Diluter-Demand Oxygen Systems
Diluter-demand oxygen systems supply oxygen only when
the user inhales through the mask. An automix lever allows
the regulators to automatically mix cabin air and oxygen or
supply 100 percent oxygen, depending on the altitude. The
demand mask provides a tight seal over the face to prevent
dilution with outside air and can be used safely up to 40,000
feet. A pilot who has a beard or mustache should be sure it is
trimmed in a manner that will not interfere with the sealing
of the oxygen mask.

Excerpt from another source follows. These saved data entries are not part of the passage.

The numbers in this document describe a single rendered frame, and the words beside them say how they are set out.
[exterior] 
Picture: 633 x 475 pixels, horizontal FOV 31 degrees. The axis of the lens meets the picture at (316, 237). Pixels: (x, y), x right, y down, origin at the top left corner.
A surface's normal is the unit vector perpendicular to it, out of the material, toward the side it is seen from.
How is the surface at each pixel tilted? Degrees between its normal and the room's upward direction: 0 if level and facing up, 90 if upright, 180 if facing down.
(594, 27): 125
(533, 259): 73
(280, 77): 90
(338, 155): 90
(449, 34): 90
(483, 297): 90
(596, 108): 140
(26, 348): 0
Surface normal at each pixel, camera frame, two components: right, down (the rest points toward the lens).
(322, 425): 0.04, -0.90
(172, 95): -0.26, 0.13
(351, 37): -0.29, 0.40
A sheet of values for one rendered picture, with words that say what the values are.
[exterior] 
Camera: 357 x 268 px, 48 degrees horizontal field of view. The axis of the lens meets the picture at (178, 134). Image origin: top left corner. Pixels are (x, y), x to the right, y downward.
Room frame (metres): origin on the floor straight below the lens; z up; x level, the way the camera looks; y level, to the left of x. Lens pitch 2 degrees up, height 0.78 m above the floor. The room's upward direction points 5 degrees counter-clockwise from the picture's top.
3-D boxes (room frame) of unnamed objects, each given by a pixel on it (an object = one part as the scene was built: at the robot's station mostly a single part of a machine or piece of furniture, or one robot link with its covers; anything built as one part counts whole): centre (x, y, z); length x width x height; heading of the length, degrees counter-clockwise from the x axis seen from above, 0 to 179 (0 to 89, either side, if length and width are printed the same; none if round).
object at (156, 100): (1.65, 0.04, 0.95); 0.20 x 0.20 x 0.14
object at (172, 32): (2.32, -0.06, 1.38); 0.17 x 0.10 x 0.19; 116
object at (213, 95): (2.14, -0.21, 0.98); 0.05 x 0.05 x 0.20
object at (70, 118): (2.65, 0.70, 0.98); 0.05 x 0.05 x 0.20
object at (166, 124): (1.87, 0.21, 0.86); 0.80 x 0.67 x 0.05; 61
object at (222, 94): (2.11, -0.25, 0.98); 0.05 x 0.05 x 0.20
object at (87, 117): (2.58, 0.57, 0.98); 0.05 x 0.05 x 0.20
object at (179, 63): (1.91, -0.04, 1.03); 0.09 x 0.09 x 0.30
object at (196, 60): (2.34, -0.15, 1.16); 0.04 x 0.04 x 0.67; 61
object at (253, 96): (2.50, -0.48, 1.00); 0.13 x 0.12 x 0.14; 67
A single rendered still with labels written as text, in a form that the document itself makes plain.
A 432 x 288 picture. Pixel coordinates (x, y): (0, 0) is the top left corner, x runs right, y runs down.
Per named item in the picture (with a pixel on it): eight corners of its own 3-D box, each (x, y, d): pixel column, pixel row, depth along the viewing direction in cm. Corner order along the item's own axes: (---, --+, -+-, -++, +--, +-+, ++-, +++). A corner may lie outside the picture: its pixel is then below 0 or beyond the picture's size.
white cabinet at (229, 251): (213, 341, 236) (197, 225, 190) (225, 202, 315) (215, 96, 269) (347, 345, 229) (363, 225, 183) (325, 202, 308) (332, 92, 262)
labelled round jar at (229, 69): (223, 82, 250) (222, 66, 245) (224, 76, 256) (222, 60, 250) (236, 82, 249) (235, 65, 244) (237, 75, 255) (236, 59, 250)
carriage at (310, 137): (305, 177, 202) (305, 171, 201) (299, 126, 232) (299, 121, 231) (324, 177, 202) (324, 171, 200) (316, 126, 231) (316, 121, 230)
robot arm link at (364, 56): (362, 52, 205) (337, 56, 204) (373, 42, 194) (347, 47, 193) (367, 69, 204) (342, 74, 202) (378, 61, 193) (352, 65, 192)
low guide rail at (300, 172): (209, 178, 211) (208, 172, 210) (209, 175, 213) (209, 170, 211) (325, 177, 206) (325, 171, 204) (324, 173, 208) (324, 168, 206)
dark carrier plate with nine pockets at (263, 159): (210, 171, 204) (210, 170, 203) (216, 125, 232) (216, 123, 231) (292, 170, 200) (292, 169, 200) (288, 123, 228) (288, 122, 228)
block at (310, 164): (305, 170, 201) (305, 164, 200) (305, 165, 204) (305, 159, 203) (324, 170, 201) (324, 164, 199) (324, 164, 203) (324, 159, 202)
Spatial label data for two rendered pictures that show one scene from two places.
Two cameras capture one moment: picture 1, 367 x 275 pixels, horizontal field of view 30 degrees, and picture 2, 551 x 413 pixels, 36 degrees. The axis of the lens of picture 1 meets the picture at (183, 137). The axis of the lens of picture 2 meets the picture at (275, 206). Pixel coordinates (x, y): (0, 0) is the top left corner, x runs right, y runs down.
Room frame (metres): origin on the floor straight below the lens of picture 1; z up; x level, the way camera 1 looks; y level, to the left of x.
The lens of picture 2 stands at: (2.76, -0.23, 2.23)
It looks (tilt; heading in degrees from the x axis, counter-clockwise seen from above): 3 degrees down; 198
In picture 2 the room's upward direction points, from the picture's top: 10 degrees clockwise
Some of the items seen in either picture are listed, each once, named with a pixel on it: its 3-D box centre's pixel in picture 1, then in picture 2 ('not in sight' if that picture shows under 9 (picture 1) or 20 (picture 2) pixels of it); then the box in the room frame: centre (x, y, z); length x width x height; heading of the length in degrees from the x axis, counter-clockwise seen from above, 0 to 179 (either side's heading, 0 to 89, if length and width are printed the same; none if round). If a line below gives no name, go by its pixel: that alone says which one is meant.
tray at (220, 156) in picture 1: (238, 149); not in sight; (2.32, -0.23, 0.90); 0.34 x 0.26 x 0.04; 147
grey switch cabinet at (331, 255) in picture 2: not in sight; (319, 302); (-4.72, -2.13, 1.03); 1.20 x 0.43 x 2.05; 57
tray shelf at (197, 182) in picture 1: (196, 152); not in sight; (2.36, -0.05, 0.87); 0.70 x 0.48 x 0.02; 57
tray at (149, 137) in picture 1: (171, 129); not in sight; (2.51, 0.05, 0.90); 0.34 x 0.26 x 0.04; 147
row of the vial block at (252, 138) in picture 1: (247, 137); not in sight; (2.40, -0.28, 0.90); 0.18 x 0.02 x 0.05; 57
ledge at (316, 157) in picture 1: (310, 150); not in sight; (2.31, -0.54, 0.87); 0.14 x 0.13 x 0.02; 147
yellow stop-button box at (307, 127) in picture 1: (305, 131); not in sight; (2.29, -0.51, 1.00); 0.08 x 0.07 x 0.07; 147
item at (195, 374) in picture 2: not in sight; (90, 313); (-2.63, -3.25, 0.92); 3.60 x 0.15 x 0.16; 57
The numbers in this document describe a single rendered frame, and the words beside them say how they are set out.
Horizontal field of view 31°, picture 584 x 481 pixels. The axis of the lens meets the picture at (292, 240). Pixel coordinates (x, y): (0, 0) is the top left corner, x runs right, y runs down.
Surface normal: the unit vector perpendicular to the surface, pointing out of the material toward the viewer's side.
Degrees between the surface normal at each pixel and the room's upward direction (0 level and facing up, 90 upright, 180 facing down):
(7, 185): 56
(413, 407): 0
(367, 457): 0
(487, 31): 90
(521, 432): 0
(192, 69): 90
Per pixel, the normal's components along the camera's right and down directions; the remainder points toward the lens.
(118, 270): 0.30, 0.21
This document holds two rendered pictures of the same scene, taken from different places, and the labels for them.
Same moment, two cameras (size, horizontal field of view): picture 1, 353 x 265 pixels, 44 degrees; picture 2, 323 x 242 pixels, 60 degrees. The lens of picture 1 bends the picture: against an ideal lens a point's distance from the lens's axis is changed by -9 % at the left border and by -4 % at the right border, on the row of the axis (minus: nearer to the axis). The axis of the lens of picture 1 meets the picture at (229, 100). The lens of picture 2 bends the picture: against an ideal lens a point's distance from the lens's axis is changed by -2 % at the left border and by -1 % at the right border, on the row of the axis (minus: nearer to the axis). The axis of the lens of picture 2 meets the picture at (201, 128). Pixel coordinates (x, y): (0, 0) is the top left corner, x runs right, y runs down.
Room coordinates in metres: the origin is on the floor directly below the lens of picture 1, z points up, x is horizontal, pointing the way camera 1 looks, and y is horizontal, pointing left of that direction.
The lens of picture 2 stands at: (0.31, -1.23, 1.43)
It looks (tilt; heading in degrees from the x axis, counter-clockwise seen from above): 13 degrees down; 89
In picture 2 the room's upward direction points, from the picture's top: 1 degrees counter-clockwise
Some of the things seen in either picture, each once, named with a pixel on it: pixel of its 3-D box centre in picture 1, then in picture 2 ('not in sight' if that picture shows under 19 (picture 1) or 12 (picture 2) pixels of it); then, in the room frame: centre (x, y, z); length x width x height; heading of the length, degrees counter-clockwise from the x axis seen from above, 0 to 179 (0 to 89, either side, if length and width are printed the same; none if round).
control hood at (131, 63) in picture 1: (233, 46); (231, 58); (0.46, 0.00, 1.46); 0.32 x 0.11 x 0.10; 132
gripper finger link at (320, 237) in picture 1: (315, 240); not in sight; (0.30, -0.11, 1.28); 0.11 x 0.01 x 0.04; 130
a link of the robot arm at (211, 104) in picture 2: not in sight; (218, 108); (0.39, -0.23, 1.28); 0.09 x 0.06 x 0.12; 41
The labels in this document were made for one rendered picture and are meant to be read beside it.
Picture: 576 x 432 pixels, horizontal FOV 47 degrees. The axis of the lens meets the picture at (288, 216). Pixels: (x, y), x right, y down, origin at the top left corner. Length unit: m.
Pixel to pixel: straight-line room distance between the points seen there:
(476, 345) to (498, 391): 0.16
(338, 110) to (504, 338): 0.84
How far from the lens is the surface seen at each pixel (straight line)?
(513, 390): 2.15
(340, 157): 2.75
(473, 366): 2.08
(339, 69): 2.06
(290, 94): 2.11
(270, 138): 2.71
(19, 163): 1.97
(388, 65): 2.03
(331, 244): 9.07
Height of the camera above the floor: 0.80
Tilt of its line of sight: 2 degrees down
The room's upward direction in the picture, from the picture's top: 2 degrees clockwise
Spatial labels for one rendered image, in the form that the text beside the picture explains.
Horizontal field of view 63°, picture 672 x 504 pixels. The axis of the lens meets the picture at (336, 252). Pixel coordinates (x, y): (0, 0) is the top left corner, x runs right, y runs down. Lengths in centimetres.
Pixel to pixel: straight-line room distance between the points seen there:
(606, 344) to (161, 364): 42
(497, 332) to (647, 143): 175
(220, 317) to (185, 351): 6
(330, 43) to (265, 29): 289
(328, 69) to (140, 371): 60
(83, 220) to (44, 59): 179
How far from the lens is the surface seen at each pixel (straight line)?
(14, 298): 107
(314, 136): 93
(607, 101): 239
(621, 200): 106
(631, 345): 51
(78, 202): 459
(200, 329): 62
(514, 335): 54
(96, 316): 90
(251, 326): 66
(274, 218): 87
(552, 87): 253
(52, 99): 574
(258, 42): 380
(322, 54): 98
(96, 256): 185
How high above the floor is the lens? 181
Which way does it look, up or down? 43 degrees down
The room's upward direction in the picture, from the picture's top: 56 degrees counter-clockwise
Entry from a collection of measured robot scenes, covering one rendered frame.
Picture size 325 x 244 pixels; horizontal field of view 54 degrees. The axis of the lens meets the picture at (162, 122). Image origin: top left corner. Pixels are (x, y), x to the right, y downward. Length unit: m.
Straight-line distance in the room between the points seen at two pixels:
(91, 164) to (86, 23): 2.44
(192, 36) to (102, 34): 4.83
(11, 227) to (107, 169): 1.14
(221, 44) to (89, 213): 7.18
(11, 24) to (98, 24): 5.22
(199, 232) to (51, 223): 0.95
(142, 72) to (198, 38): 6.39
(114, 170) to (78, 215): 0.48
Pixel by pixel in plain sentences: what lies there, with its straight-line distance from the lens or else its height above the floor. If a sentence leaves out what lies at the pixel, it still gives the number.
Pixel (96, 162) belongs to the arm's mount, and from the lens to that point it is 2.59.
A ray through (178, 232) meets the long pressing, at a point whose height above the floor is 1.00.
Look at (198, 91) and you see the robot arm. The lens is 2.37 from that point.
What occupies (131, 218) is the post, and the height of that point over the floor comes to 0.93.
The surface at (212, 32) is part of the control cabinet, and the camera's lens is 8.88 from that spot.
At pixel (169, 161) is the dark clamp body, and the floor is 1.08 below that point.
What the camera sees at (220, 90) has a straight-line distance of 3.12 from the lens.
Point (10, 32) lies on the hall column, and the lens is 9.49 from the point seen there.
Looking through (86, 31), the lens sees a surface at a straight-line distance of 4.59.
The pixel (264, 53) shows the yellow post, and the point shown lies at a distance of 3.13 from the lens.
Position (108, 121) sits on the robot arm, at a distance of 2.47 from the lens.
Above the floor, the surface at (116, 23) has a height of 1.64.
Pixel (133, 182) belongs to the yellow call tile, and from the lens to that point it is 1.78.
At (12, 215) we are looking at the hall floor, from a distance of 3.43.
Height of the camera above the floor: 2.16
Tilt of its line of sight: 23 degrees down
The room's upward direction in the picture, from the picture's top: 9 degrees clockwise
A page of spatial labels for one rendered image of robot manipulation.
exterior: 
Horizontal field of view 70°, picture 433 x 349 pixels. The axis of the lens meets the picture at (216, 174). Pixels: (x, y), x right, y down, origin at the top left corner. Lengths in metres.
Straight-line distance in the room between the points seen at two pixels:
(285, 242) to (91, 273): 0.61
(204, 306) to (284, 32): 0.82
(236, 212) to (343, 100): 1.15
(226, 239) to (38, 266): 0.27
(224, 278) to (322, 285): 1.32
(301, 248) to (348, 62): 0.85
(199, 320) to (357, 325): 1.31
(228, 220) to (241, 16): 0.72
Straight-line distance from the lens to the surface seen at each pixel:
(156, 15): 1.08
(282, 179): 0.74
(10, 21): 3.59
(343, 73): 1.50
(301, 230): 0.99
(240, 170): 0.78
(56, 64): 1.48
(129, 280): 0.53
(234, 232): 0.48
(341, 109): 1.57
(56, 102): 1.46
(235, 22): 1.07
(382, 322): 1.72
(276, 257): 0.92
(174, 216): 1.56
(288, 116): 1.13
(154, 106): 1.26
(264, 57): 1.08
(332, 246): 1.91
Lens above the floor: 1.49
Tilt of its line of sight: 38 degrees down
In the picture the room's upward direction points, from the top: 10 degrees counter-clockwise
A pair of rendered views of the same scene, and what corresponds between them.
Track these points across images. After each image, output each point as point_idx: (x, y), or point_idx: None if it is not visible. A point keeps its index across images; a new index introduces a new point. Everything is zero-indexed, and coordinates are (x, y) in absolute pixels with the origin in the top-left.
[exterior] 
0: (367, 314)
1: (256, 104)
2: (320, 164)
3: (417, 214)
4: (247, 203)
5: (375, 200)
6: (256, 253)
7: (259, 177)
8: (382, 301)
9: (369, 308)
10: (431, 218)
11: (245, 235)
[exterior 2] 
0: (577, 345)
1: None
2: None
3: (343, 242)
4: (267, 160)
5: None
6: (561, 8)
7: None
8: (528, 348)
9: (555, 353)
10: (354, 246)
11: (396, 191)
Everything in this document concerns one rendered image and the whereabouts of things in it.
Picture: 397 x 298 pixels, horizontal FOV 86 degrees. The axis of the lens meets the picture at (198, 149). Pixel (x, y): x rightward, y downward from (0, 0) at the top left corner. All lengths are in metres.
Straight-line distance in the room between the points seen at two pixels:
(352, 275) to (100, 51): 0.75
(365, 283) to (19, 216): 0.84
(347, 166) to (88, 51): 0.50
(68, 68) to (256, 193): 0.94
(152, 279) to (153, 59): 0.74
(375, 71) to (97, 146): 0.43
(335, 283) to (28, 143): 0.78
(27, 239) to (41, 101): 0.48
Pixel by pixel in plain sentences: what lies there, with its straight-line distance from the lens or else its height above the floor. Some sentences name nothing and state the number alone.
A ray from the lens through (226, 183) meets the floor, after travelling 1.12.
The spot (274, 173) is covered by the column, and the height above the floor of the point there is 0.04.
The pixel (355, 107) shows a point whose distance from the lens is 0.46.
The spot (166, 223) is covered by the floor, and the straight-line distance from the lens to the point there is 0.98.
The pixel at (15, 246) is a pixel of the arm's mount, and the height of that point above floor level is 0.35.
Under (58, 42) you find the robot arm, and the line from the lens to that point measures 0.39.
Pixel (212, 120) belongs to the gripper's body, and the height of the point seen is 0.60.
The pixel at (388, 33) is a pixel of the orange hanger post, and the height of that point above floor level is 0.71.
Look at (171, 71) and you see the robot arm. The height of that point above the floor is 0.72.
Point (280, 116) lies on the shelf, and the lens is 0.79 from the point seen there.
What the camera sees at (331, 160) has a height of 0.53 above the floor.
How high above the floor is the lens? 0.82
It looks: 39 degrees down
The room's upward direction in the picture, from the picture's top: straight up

The .t of the mask around the beard
or mustache should be checked on the ground for proper
sealing.

Pressure-Demand Oxygen Systems
Pressure-demand oxygen systems are similar to diluter
demand oxygen equipment, except that oxygen is supplied to
the mask under pressure at cabin altitudes above 34,000 feet.
Pressure-demand regulators create airtight and oxygen-tight
seals, but they also provide a positive pressure application of
oxygen to the mask face piece that allows the user's lungs
to be pressurized with oxygen. This feature makes pressure
demand regulators safe at altitudes above 40,000 feet. Some
systems may have a pressure demand mask with the regulator
attached directly to the mask, rather than mounted on the
instrument panel or other area within the flight deck. The
mask-mounted regulator eliminates the problem of a long
hose that must be purged of air before 100 percent oxygen
begins flowing into the mask.

Continuous-Flow Oxygen System
Continuous-flow oxygen systems are usually provided for
passengers. The passenger mask typically has a reservoir
bag, which collects oxygen from the continuous-flow oxygen
system during the time when the mask user is exhaling.
The oxygen collected in the reservoir bag allows a higher
aspiratory flow rate during the inhalation cycle, which
reduces the amount of air dilution. Ambient air is added to
the supplied oxygen during inhalation after the reservoir bag
oxygen supply is depleted. The exhaled air is released to the
cabin. [Figure 6-45]

Electrical Pulse-Demand Oxygen System
Portable electrical pulse-demand oxygen systems deliver
oxygen by detecting an individual's inhalation effort and
provide oxygen flow during the initial portion of inhalation.
Pulse demand systems do not waste oxygen during the
breathing cycle because oxygen is only delivered during
inhalation. Compared to continuous-flow systems, the pulsedemand
method of oxygen delivery can reduce the amount
of oxygen needed by 50–85 percent. Most pulse-demand
oxygen systems also incorporate an internal barometer
that automatically compensates for changes in altitude by
increasing the amount of oxygen delivered for each pulse as
altitude is increased. [Figure 6-46]

Continuous flow mask and rebreather bag.
Figure 6-45. Continuous flow mask and rebreather bag.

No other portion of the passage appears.